Problem: Take the material below from its first line through the line containing "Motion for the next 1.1" and, please, write those lines again exactly.

Source material:
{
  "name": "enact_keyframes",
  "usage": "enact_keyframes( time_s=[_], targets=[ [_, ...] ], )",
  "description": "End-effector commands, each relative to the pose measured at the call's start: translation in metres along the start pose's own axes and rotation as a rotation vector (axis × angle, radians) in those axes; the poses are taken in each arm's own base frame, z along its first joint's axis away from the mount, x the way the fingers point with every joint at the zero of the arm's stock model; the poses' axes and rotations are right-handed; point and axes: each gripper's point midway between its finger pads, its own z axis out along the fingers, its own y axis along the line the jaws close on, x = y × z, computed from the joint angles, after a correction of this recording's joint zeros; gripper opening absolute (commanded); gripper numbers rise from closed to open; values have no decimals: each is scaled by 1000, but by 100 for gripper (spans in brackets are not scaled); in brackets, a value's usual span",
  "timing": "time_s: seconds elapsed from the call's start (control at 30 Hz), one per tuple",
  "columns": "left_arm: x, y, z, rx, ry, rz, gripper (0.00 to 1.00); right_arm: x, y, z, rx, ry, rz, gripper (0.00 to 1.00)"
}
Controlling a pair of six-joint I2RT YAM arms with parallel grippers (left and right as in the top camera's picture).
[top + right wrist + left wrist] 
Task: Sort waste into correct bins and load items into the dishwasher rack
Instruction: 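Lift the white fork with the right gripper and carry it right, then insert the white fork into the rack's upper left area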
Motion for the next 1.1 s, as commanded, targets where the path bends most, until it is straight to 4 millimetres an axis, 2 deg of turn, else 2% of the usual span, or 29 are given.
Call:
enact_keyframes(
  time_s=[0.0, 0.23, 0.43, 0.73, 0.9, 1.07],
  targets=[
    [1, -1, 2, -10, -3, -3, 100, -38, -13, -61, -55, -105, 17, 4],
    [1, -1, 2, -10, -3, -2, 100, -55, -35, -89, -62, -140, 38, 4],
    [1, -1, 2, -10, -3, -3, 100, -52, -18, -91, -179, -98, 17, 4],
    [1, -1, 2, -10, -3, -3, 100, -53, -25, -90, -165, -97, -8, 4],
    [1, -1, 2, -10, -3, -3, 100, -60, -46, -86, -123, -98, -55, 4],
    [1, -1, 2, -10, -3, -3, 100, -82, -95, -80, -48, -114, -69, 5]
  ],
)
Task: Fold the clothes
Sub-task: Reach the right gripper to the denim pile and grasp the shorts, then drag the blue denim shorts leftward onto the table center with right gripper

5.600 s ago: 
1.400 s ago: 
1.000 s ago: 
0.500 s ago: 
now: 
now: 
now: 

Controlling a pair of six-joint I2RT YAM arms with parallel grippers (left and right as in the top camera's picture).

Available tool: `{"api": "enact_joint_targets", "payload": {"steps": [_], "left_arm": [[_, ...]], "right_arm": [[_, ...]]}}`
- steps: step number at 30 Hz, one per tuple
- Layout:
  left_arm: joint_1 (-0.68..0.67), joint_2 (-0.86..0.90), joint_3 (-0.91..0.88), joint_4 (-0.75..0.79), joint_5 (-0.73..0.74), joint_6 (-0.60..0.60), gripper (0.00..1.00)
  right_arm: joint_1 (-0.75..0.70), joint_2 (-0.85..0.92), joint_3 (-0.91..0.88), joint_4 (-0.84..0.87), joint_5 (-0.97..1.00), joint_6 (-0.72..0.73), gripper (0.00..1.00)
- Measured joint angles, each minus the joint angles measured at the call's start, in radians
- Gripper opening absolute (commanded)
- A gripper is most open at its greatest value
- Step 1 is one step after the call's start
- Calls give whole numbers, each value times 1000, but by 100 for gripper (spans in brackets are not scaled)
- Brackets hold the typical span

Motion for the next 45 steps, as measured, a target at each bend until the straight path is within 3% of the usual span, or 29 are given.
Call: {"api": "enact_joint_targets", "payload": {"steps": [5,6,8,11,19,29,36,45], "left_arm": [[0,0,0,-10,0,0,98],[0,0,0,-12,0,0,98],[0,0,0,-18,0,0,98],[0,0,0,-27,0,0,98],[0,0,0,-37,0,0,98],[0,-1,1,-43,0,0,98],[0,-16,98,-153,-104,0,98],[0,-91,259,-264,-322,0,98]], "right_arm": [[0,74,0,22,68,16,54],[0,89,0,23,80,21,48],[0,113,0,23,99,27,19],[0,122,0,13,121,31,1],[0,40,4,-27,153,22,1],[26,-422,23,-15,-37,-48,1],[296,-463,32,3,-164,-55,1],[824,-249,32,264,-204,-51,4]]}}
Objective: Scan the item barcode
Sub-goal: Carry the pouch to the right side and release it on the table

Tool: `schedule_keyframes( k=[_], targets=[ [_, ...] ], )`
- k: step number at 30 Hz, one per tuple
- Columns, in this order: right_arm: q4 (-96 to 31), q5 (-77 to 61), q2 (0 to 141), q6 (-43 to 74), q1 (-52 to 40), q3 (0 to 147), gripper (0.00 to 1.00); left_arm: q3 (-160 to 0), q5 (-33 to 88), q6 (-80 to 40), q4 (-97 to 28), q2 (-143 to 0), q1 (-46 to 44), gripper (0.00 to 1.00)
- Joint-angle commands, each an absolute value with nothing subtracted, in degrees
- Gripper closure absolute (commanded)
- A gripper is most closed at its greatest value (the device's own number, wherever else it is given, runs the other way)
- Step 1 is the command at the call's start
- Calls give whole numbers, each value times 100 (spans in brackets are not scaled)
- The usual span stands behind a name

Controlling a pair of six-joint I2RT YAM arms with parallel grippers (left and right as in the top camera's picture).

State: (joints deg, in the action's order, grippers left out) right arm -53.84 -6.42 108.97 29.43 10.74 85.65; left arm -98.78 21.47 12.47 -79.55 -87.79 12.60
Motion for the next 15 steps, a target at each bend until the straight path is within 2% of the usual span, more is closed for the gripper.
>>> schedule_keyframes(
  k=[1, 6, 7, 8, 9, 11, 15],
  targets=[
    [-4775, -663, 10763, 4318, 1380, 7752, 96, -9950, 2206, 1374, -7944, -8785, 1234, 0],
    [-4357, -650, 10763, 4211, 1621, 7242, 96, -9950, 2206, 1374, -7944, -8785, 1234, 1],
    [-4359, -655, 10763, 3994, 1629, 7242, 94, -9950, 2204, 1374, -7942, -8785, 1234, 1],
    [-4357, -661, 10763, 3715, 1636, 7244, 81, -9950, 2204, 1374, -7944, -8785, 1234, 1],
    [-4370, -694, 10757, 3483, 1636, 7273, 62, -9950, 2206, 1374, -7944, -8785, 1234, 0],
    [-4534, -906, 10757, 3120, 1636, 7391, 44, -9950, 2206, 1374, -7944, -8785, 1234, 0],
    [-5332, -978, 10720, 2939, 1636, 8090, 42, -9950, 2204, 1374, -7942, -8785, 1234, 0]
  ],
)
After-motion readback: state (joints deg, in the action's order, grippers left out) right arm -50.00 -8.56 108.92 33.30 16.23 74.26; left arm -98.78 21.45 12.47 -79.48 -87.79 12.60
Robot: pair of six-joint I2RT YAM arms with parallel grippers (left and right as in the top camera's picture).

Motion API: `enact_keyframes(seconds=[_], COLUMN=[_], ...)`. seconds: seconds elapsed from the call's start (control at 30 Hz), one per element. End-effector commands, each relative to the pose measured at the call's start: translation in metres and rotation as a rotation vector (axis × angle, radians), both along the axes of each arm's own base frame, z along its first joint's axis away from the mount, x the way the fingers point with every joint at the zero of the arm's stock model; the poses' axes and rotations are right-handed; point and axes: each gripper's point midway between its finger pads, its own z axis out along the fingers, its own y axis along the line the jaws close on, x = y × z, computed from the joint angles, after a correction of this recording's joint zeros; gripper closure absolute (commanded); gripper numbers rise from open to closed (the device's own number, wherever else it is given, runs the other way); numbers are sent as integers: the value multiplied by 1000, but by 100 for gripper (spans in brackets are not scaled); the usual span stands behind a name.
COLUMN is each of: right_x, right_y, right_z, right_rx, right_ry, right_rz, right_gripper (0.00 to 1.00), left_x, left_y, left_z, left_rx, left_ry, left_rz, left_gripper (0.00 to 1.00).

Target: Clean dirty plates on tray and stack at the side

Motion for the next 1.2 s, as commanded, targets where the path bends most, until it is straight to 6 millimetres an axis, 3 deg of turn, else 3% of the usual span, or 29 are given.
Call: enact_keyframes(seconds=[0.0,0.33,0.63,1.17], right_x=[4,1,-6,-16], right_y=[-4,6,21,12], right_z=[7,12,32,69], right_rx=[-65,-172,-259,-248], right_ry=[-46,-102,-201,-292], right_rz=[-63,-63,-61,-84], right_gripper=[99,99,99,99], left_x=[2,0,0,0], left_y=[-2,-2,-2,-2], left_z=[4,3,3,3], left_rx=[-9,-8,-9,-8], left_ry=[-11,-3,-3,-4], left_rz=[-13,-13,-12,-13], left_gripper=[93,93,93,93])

Solution to the problem:
{
  "name": "enact_keyframes",
  "usage": "enact_keyframes( time_s=[_], targets=[ [_, ...] ], )",
  "description": "End-effector commands, each relative to the pose measured at the call's start: translation in metres along the start pose's own axes and rotation as a rotation vector (axis × angle, radians) in those axes; the poses are taken in each arm's own base frame, z along its first joint's axis away from the mount, x the way the fingers point with every joint at the zero of the arm's stock model; the poses' axes and rotations are right-handed; point and axes: each gripper's point midway between its finger pads, its own z axis out along the fingers, its own y axis along the line the jaws close on, x = y × z, computed from the joint angles, after a correction of this recording's joint zeros; gripper opening absolute (commanded); gripper numbers rise from closed to open; values have no decimals: each is scaled by 1000, but by 100 for gripper (spans in brackets are not scaled); in brackets, a value's usual span",
  "timing": "time_s: seconds elapsed from the call's start (control at 30 Hz), one per tuple",
  "columns": "left_arm: x, y, z, rx, ry, rz, gripper (0.00 to 1.00); right_arm: x, y, z, rx, ry, rz, gripper (0.00 to 1.00)"
}
Controlling a pair of six-joint I2RT YAM arms with parallel grippers (left and right as in the top camera's picture).
[top + right wrist + left wrist] 
Task: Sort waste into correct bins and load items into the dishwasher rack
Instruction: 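Lift the white fork with the right gripper and carry it right, then insert the white fork into the rack's upper left area
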Motion for the next 1.1 s, as commanded, targets where the path bends most, until it is straight to 4 millimetres an axis, 2 deg of turn, else 2% of the usual span, or 29 are given.

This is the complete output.